Pull every line containing "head" out of the material below.

Data to use ▸
== Segment start ==
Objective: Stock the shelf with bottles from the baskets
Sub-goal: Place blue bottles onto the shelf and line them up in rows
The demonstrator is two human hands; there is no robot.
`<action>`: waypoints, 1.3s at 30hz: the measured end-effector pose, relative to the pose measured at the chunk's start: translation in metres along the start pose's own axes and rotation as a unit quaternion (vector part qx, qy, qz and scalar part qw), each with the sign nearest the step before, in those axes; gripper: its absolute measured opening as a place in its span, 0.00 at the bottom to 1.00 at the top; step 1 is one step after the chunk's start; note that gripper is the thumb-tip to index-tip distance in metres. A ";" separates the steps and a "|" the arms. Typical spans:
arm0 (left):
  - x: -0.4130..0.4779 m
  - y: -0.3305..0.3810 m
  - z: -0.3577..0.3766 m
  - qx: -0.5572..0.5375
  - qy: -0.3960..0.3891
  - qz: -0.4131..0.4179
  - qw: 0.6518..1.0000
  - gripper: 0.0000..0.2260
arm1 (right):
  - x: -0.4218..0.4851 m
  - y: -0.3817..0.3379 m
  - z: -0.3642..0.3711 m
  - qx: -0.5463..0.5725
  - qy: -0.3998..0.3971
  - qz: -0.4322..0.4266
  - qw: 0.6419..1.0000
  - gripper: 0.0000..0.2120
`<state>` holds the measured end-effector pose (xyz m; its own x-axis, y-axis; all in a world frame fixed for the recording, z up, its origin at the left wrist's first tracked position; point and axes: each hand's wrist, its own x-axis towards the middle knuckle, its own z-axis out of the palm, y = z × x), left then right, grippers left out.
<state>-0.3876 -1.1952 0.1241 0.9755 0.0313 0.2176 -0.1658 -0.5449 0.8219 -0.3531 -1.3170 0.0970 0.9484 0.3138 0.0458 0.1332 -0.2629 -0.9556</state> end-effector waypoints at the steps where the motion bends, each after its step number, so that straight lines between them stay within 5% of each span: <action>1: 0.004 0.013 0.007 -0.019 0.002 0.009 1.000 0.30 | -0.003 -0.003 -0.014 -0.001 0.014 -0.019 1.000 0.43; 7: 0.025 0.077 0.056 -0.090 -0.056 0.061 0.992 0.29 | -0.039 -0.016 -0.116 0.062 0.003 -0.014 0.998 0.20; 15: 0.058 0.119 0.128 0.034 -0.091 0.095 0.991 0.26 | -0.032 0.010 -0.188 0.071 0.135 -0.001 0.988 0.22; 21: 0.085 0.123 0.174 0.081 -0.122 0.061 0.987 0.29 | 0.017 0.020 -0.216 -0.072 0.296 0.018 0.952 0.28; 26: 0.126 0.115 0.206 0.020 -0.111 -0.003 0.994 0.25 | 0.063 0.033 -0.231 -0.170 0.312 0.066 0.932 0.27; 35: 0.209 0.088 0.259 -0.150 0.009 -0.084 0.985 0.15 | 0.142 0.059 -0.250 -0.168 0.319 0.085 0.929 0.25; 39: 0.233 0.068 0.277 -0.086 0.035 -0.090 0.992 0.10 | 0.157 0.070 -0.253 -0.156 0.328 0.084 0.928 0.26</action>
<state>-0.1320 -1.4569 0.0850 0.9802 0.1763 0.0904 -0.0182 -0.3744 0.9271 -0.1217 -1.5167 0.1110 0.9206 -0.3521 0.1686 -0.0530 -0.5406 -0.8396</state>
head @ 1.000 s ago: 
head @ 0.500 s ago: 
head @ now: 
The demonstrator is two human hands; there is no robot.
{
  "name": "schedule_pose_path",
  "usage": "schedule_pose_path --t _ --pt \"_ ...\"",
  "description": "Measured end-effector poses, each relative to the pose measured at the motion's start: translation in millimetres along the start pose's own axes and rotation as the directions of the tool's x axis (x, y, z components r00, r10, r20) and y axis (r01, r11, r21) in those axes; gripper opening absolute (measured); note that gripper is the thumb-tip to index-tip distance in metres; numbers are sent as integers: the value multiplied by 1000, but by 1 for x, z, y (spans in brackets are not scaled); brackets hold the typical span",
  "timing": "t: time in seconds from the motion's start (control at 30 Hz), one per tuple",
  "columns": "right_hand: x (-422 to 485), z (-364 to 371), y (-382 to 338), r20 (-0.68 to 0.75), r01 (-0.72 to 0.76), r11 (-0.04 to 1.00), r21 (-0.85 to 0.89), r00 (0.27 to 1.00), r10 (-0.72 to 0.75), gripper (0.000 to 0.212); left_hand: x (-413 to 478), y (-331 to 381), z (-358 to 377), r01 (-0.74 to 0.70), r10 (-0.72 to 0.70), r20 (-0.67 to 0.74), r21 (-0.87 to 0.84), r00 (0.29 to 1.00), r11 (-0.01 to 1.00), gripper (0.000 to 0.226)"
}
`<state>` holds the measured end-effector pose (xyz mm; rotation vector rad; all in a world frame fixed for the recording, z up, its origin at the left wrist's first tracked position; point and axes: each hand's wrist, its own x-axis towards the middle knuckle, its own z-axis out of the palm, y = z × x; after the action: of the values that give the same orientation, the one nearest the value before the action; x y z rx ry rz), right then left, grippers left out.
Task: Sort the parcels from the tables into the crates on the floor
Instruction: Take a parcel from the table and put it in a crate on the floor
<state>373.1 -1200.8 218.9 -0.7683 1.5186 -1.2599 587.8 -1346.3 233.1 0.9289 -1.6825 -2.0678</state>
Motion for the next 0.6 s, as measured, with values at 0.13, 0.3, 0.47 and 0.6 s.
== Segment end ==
Written solution ▸
head @ 1.000 s ago: 
head @ 0.500 s ago: 
head @ now: 

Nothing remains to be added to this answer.